Yes I believe so.  Any 16-bit value will be 16-bit aligned.  Also pointers, struct starts and ends, function code, function parameters, etc.  There are a bunch of defines in tms9900.h, around line 160, that control these alignments.  The only alignment defined is 16-bit.  I don't think it matters if 32-bit values or floats are not 32-bit aligned though they should still be 16-bit aligned (well maybe no need for floats actually).

Been somewhile, busy with Commodore projects.

But considering doing something in C on the Ti-99/4a again.


See a LOT has happened since I last time was here, including new compiler versions.


To avoid going through 46 pages of this thread and end up with just the wrong version:

what is the best actual way to install latest version of the compiler and the relevant libs under Windows 11 WSL2 running Ubuntu 22.04 LTS?

Last time I used this script from Jedimat42, but that is probably outdated?

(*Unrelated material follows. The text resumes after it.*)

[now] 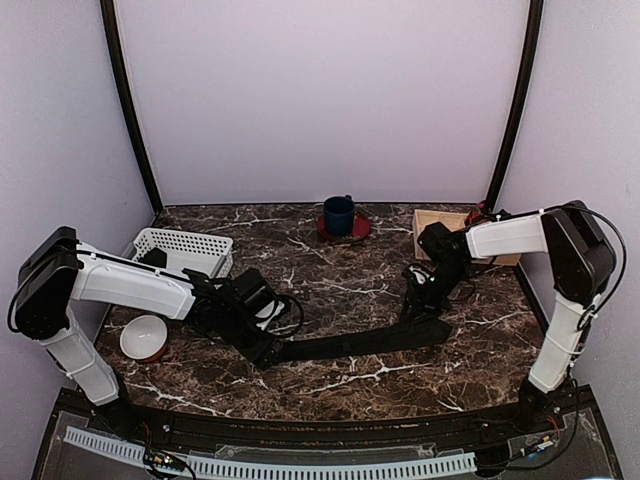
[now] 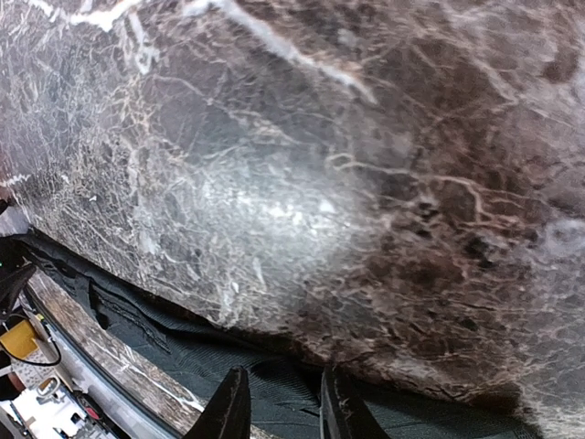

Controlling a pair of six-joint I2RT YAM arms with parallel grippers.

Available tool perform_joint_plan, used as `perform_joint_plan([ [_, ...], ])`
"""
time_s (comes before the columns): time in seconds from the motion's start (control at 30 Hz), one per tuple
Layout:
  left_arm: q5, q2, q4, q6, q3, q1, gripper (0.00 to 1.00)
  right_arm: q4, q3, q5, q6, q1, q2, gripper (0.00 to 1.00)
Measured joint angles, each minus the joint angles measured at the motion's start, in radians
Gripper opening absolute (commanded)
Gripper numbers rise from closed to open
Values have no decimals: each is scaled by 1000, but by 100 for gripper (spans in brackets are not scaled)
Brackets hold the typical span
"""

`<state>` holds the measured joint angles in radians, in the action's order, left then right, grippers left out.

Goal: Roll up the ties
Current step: Adjust the tie at the center of the board.

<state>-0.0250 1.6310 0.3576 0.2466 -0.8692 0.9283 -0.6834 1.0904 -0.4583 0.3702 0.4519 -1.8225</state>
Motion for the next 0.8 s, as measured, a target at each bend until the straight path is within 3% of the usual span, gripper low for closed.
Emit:
perform_joint_plan([
  [0.1,-2,0,0,0,0,-2,84,-1,5,4,-5,11,-7,5],
  [0.17,-3,0,0,0,0,-4,84,-7,6,12,-6,15,-11,0],
  [0.8,10,-13,-3,0,0,-45,86,-63,-19,-11,-26,17,70,0],
])
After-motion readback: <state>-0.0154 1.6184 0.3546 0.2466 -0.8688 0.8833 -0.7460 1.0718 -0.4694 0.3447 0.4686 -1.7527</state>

Or will it still fetch the latest version?



or should I just use this blogpost?



It's been while, but while playing around with some of the effects I have in mind for the scene demo we're thinking of doing (yes real demoscene coders use assembly, I know... :) ), I ran into an 'internal compiler error' with patch 1.30. The error I'm getting is triggered by this piece of code:

	for (int i = 0; i < 256; i++)
		sine[i] = (sine[i] / 6) * 5;	// <- specifically this bit. 'sine' is a char[256] defined in .bss (global var)


The error reads:

bank0/main.c:537: internal compiler error: in emit_move_insn, at expr.c:3404


Nevermind the fact that this is stupid looking code, I just wanted to rescale my sine lookup table without having to regenerate it for a quick test, allright! ;) 

TheMole said:

I ran into an 'internal compiler error' with patch 1.30

Thanks.  I'll have to look into that.  There is a mode conflict in the move since one is QI (byte) and the other is HI (int).

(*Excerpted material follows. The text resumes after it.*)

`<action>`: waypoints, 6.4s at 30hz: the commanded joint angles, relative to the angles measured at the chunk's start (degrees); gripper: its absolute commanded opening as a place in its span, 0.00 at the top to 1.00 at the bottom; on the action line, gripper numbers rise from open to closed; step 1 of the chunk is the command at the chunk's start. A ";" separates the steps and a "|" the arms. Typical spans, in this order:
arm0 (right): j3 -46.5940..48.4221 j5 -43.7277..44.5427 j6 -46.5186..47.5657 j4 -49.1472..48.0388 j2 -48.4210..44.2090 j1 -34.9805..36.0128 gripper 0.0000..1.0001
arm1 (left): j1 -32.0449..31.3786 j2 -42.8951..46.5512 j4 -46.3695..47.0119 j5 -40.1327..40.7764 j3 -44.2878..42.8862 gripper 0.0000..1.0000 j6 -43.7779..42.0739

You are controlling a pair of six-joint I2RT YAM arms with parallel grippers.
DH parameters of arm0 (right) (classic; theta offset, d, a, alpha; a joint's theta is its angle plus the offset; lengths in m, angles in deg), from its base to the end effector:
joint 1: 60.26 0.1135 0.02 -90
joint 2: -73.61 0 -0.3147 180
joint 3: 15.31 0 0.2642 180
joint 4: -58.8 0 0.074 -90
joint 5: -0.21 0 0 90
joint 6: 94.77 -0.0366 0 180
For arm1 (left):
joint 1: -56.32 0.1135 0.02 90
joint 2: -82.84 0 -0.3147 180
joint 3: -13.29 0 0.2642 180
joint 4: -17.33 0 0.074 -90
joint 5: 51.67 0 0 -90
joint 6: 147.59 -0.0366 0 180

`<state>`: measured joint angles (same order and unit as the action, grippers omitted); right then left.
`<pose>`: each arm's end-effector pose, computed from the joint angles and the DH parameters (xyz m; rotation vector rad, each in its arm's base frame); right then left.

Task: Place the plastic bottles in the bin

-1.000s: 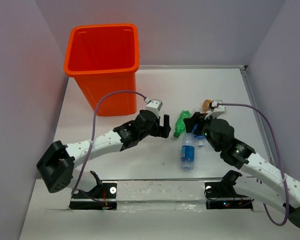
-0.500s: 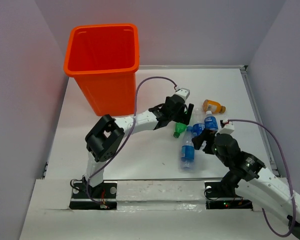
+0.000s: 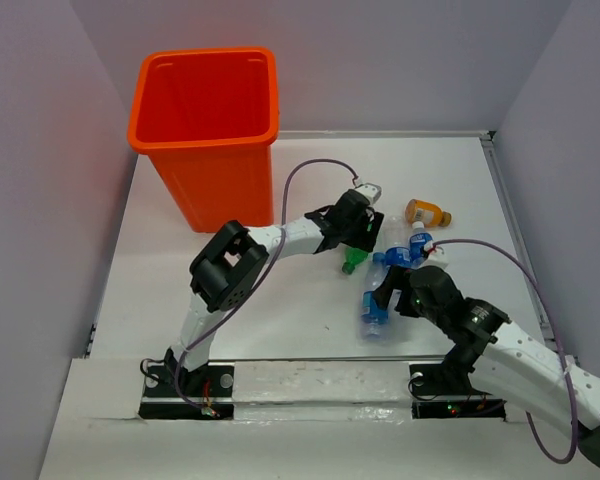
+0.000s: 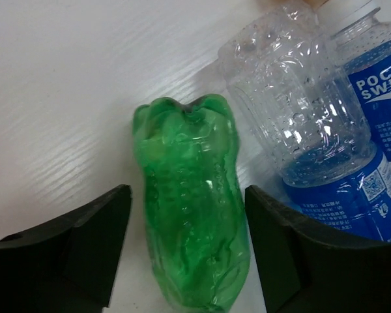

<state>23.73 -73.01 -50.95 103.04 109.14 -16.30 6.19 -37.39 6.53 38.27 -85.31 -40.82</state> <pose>0.0867 0.0689 0.2414 0.1993 2.2873 0.5051 0.3316 -0.3971 0.2287 0.6365 2.1222 -0.6719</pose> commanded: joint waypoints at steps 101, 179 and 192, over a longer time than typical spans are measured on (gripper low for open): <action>99.38 -15.66 41.42 -35.94 69.31 0.07 0.02 | 28.61 81.30 -0.85 -30.63 51.46 0.01 9.05; 15.57 -5.08 18.40 -12.48 33.80 -35.18 0.04 | -7.18 36.87 13.67 10.86 31.41 0.35 12.32; 12.50 -20.81 18.93 -13.71 35.31 -35.18 0.34 | -6.04 59.48 6.73 20.44 28.97 0.35 6.78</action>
<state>37.17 -87.04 -32.59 91.34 145.90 -51.29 -0.82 17.39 14.58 53.35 -52.68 -30.72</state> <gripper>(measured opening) 0.710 0.701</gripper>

In the meantime, as I'm sure you know making the sine an array of ints would be a work-around if you have space.

Question on the setup.


I purchased a PI5, I would like to set it up as an appliance to compile and assemble on the PI, mounting the object file, on a samba share and then run on Classic99.

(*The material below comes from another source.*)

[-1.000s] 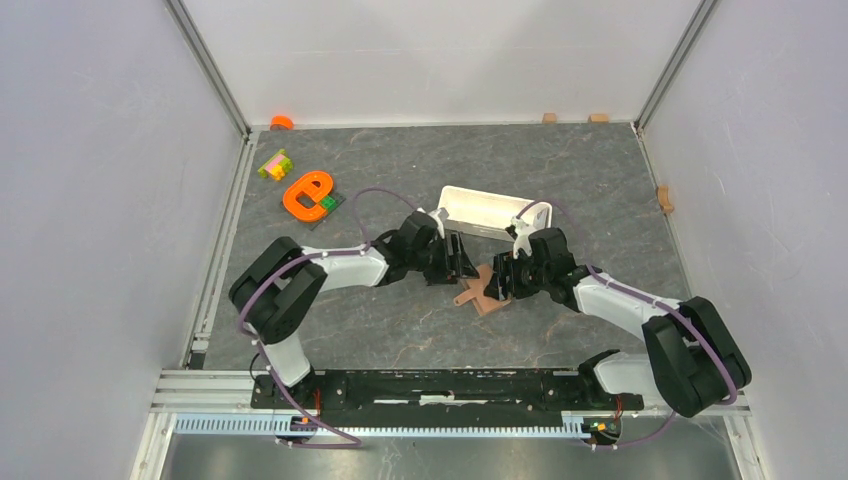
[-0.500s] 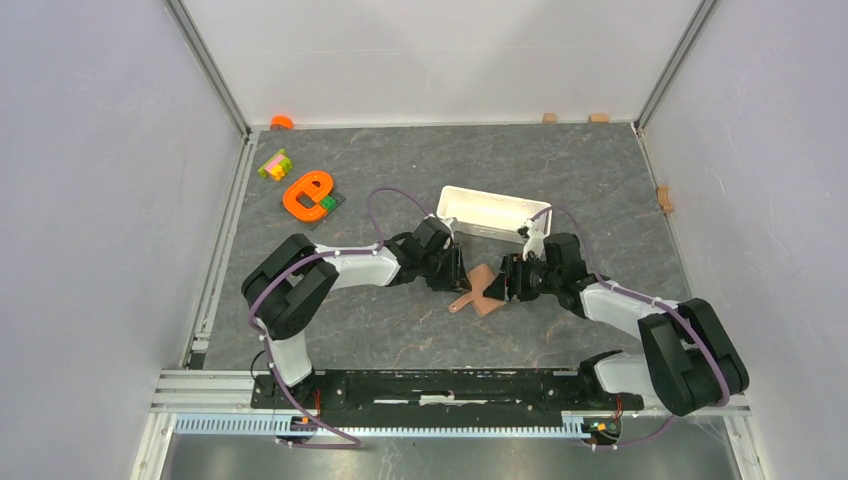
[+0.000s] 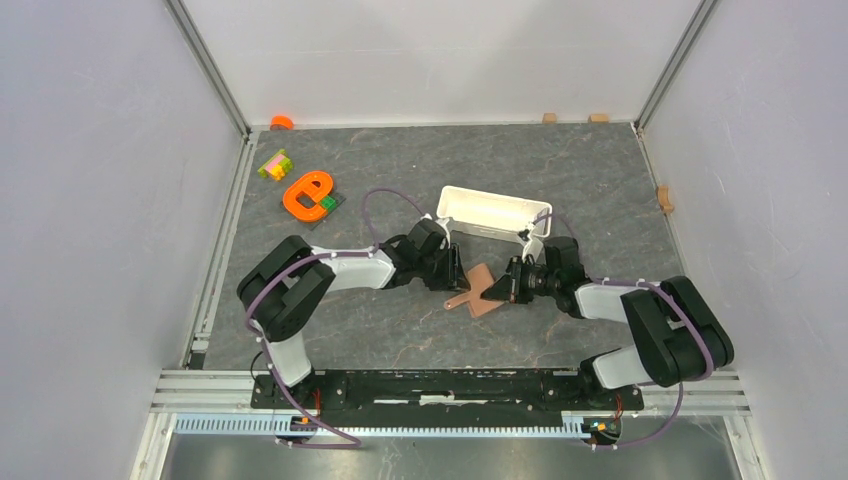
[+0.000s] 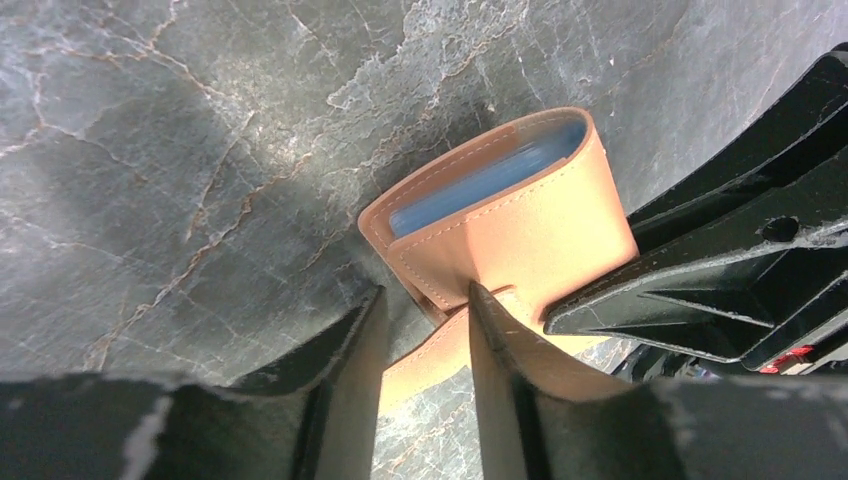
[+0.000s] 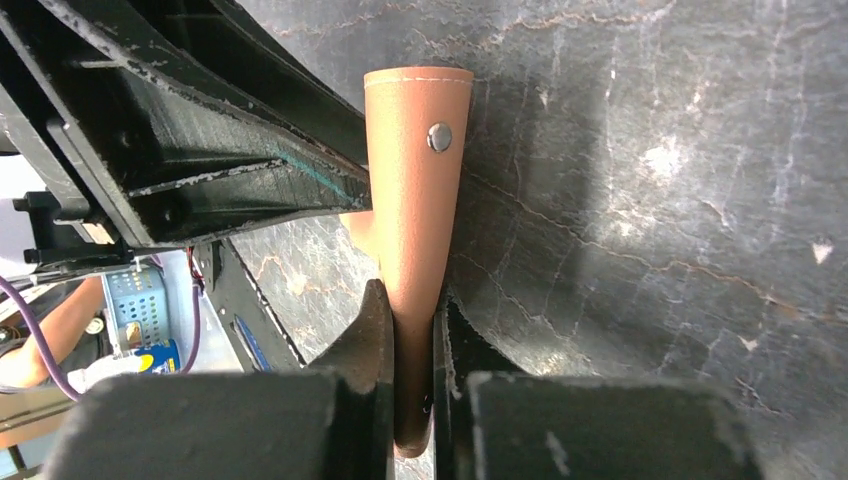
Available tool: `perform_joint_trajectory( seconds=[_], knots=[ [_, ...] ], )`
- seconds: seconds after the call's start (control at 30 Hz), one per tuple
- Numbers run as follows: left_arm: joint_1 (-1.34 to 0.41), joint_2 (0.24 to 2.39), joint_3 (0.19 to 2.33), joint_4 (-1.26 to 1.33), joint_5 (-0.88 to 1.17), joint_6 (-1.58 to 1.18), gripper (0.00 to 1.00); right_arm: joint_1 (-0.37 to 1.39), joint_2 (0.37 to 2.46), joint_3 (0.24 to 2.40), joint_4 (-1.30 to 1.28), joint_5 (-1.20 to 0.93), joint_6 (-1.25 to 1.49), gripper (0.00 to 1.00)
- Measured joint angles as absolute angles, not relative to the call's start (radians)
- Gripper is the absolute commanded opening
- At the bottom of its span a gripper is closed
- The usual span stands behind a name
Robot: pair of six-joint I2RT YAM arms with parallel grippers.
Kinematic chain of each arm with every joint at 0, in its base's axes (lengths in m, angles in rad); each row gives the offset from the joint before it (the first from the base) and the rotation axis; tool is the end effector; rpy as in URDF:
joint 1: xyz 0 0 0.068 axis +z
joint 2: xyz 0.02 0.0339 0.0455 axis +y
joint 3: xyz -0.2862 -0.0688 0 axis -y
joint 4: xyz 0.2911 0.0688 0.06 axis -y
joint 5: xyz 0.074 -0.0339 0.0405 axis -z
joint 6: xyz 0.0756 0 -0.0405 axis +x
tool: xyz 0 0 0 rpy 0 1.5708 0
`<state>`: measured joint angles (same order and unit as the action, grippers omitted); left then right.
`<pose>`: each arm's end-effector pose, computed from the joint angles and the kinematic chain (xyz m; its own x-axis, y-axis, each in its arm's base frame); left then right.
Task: Put the credit cards into the card holder
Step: Close the card holder at the center of the board.
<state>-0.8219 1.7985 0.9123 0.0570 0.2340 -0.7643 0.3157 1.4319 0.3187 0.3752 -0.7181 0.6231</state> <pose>0.2696 -0.3158 0.0960 -0.9293 0.0109 -0.3693 0.2439 0.7690 -0.5909 0.2314 0.1279 0.0742 -0.9258 0.1599 -0.3425 -0.1924 0.5805 0.7912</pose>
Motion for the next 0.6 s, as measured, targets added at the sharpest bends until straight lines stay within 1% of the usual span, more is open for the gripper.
perform_joint_trajectory(
  seconds=[0.13,0.2,0.27,0.4,0.6],
  knots=[
    [-0.805,1.758,0.909,0.017,0.215,-0.761,0.64,0.324,1.402,0.378,0.249,-0.685,0.566,0.00],
    [-0.787,1.713,0.906,-0.031,0.210,-0.754,0.71,0.333,1.367,0.439,0.133,-0.620,0.503,0.00],
    [-0.756,1.635,0.905,-0.088,0.207,-0.742,0.76,0.343,1.324,0.513,-0.002,-0.517,0.427,0.00],
    [-0.673,1.451,0.905,-0.176,0.198,-0.711,0.81,0.396,1.257,0.664,-0.239,-0.265,0.302,0.00],
    [-0.552,1.246,0.900,-0.309,0.187,-0.655,0.88,0.581,1.248,0.893,-0.542,0.175,0.201,0.00]
  ],
)
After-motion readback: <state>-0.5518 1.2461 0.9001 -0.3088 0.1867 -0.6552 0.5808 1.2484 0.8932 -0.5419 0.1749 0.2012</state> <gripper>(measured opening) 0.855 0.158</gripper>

What would be my best bet for ubuntu (or other distro) on a PI5, with pretty much the sole purpose being as a host to gcc and xdt99?


Thanks in advance.

Apols for delayed reply.  I'm setting up an ubuntu 24.04 VM now to try it out on a clean install.  I don't have a PI5 to hand but I found a link to do an ARM install under QEMU which I can try out too.


In general, I usually cross compile on my desktop for ARM so I don't install gcc on the target itself.  I'm not sure how the older gcc4 build system will take to running under raspbian but let me try it out and let you know.

  • Like 2
People have had success in the past building tms-9900-gcc on Raspberry PI OS. There might have been a few additional prerequisites to install. I haven't heard of anyone trying on Bookworm. This and Ubuntu are both downstream consumers of Debian and the prerequisites are not really architecture specific.